Our journey down this path began more than a decade ago, in 2012, when I attended a conference on alternative investing. There was a breakout session on something called impact investing, which piqued my curiosity. The speaker was a gentleman named Ron Cordes, who was a pioneer in the field of impact investing—intentionally investing with both economic and social or environmental goals. At that time, this type of social investing was a new and relatively unknown practice. It was so groundbreaking that Ron actually felt compelled to seek and obtain approval (a “no-action” letter) from the IRS to utilize this approach with his family foundation.
He spoke about his experience in the world of micro-finance, which he was introduced to by his friend and mentor Jerry Hildebrand. Micro-finance involves making numerous small unsecured loans to individuals, predominantly women, in developing countries. The loans, which may typically each be just a few hundred dollars, are used to help start or expand small businesses. These tiny ventures can be life-changing in helping the owners break the cycle of poverty, put food on their tables, afford to pay school fees for their children, and potentially shift the playing field for women in traditionally patriarchal societies.

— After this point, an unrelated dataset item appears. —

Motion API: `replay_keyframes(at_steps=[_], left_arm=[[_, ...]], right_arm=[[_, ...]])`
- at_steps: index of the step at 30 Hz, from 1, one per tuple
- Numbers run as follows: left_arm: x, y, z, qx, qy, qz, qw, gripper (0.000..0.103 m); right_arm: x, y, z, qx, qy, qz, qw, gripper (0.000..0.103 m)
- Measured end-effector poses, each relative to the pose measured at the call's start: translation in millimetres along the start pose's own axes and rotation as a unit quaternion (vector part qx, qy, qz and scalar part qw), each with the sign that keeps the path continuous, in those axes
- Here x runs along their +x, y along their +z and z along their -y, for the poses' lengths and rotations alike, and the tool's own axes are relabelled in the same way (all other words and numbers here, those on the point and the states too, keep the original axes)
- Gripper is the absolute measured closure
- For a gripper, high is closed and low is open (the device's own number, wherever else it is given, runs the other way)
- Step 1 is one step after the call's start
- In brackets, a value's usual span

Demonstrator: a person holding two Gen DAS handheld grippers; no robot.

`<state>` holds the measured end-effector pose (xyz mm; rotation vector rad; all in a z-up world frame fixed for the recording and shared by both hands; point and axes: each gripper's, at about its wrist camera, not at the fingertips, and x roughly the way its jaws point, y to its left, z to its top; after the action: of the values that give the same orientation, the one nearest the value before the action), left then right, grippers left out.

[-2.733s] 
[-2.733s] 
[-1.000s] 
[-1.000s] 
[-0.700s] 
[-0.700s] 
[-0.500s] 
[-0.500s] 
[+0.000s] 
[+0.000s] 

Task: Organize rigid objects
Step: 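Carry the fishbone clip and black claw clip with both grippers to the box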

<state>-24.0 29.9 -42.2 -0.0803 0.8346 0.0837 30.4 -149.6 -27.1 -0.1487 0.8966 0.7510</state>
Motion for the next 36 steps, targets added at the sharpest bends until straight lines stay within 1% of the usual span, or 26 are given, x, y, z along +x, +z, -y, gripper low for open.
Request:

Ron went on to explain that these loans had higher repayment (lower default) rates than commercial loans in the U.S., and that during the 2008-2009 financial crisis, they were by far his best performing investments. (See the footnotes below for important disclosures)[1]
Being a Certified B Corporation for over a decade has also profoundly shaped our identity. This designation is not a small thing. It seeps more and more into who we are and what we do. It drives how we introduce ourselves and our organization. It defines how we view ourselves, and even the legal form of our organization. We are now formally a social benefit corporation, meaning that our goals (as expressed in our articles of incorporation) extend beyond maximizing shareholder returns.
Impact investing, which started as a personal interest, has grown into a primary interest of our clients, especially newer and younger ones. And even investors who aren’t personally interested seem to appreciate working with advisors who manifest these values and care about something more than just making money. I call it the white hat effect—a nod to the “good guy” characters in the old westerns that I grew up with.
These multi-layered unforeseen consequences of becoming a Certified B Corp. all build on each other in a very self-reinforcing manner. It is hard to imagine that we will ever stop pursuing the ideals of the Certified B Corporation community.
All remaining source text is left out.